Este año, el Día llega en un momento histórico especialmente difícil, con más de 60 conflictos armados activos en el mundo y el consiguiente agravamiento de la violencia contra los civiles, con desplazamientos masivos y profundas crisis humanitarias.

Como en todo conflicto, los niños son los más vulnerables. Las Naciones Unidas denuncian que más de 473 millones de niños viven en zonas de conflicto y ven negados sus derechos. Además de no tener la posibilidad de ir a la escuela o de recibir atención médica adecuada, sufren de desnutrición crónica y a menudo son víctimas de la violencia.

En este contexto, la palabra PAZ adquiere un significado más profundo. La paz, de hecho, no es solo la ausencia de guerra, sino una condición fundamental para garantizar los derechos, la dignidad y la seguridad de cada individuo.
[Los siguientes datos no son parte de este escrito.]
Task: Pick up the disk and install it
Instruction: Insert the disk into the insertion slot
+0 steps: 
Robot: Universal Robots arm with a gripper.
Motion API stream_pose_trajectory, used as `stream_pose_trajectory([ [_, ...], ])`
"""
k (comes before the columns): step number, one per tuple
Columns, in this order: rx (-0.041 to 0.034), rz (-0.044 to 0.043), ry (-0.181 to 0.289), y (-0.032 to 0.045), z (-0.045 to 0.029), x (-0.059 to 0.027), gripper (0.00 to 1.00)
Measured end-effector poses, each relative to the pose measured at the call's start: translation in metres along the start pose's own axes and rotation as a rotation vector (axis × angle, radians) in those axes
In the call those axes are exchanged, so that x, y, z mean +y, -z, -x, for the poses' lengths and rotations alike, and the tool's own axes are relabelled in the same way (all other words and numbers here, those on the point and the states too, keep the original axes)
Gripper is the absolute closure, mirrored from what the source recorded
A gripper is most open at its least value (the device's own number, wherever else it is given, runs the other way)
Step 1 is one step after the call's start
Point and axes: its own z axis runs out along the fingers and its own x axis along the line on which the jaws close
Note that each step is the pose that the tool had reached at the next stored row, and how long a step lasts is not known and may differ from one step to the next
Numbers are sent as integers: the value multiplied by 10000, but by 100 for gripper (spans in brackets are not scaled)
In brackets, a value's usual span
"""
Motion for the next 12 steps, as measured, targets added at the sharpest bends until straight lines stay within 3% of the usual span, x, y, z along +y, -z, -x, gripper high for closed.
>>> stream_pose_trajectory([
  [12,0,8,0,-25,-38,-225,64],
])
En este Día Internacional de la Paz, es importante reflexionar sobre cómo cada decisión de la comunidad, las instituciones y los gobiernos puede ser la base de un diálogo para apoyar a quienes se esfuerzan por construir un mundo de paz, donde se respeten los derechos de todos.

VIDES Internacional y la Fundación FVGS ETS acogen la invitación del Papa León XIV, quien exhorta a «rechazar la lógica de la violencia y la guerra, para abrazar una paz auténtica, fundada en el amor y la justicia«. Como subraya el Pontífice, al anunciar el tema del Mensaje para el Día de la Paz 2026, es fundamental construir una paz que no sea solo ausencia de armas, sino que sea «desarmada» –es decir, no basada en el miedo o la amenaza de las armas– y «desarmadora«, en la medida en que sea capaz de resolver conflictos y abrir los corazones, generando confianza y empatía. De hecho, no basta con decir que se desea un mundo en paz, sino que, como recuerda León XIV, «hay que encarnar la paz en un estilo de vida que rechace toda forma de violencia, visible o estructural».
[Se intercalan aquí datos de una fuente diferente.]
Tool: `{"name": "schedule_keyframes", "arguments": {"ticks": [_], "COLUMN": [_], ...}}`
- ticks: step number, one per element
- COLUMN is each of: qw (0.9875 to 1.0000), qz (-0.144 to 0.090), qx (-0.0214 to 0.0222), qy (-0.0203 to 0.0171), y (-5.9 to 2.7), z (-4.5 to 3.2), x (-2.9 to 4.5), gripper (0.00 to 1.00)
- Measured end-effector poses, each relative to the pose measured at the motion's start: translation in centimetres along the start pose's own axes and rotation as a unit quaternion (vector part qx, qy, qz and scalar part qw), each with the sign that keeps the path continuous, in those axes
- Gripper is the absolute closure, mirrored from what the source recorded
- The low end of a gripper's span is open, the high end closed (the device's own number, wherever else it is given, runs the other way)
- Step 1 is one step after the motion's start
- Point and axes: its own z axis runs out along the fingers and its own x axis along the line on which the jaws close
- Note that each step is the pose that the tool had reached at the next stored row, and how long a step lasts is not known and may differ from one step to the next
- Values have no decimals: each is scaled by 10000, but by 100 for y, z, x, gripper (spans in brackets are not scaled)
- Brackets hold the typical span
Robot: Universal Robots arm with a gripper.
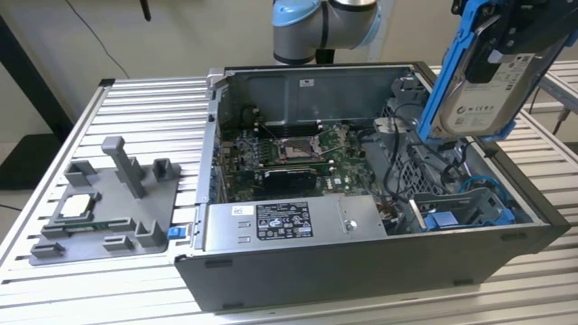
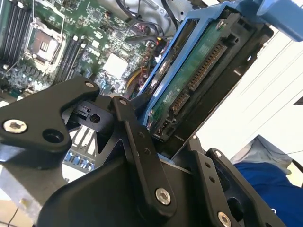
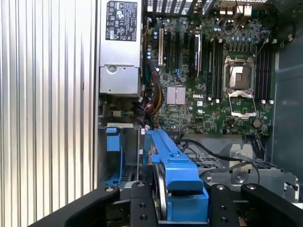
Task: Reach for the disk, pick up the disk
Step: 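Pick up the disk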
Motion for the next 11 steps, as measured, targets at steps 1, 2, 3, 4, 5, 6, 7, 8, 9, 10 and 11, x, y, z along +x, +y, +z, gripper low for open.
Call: {"name": "schedule_keyframes", "arguments": {"ticks": [1,2,3,4,5,6,7,8,9,10,11], "qw": [10000,10000,10000,10000,10000,10000,10000,10000,10000,10000,10000], "qz": [0,0,0,0,0,0,0,0,0,0,0], "qx": [0,0,0,0,0,0,0,0,0,0,0], "qy": [0,0,0,0,0,0,0,0,0,0,0], "y": [-1,-1,-2,-2,-3,-4,-5,-7,-8,-9,-10], "z": [2,4,6,7,9,11,13,15,17,19,22], "x": [11,22,33,43,53,62,71,81,90,100,107], "gripper": [100,100,100,100,100,100,100,100,100,100,100]}}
Con este objetivo, la Fundación FVGS ETS ha promovido en Myanmar el proyecto «PAZ en Myanmar – Educar para la paz en situaciones de conflicto y crisis humanitaria», apoyando el proceso de construcción de la paz en Myanmar a través de múltiples y diversas actividades de educación para la paz y resolución de conflictos dirigidas a la sociedad civil. Específicamente, se han organizado laboratorios didácticos y talleres educativos dirigidos a niños y jóvenes para fomentar el desarrollo de relaciones fraternas y cordiales; seminarios impartidos por expertos para promover la paz y la reconciliación también a nivel intergeneracional; encuentros formativos y de oración para alentar a la sociedad civil a la resolución no violenta de los conflictos. La FVGS y las Hijas de María Auxiliadora han trabajado en sinergia para promover la paz a través de la comunicación no violenta, la transformación de conflictos y las prácticas de paz entre niños, jóvenes y familias que viven en medio de la guerra.
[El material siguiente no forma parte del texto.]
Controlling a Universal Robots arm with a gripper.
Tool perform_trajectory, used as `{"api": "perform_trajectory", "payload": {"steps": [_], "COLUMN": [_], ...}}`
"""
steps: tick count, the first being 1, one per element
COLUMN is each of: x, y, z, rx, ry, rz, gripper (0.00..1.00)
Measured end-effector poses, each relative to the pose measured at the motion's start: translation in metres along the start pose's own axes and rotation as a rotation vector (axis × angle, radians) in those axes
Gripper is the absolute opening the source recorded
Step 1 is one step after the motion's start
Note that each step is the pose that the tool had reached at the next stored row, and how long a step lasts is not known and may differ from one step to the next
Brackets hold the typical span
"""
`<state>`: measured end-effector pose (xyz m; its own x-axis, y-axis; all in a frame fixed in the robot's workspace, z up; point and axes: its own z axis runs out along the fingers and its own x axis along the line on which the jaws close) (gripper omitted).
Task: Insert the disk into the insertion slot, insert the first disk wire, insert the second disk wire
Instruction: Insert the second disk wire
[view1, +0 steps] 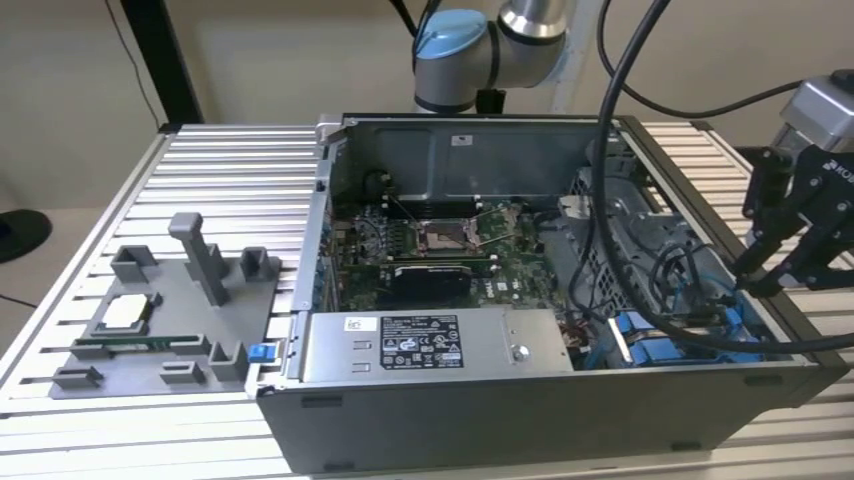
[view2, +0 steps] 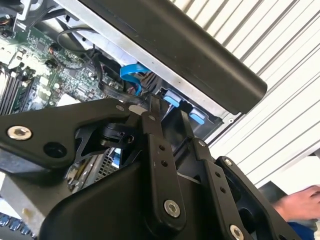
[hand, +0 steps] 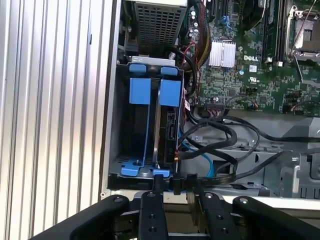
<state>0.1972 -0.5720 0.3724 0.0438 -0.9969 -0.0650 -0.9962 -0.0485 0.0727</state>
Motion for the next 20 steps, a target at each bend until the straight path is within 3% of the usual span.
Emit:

Al mismo tiempo, VIDES Internacional, a lo largo de los años, se ha dedicado con compromiso a la promoción de proyectos de solidaridad y desarrollo, contribuyendo a la difusión de conocimientos, habilidades y valores fundamentales como la tolerancia, la fraternidad y la superación de prejuicios, estereotipos y discriminaciones. Gracias a la educación holística promovida por VIDES a través de sus iniciativas, las comunidades son involucradas en un proceso de participación y ciudadanía activa, llamadas a trabajar juntas para la construcción de sociedades más pacíficas e inclusivas.

La misión de VIDES Internacional, de la FVGS y de las FMA es precisamente cultivar una cultura de paz, proporcionando a individuos y comunidades las herramientas para construir comprensión, empatía, inclusividad y colaboración.

En este Día Internacional de la Paz, resuene el saludo de Cristo Resucitado, «La paz esté con ustedes» (Cfr. Jn. 20,19), el primer saludo del Papa León a su elección al trono de San Pedro, con el deseo de que la paz entrara en todos los corazones y llegara a las familias, y una invitación dirigida a cada uno –creyente y no creyente, político o ciudadano, mujer, hombre o niño– para que juntos construyan un futuro de paz.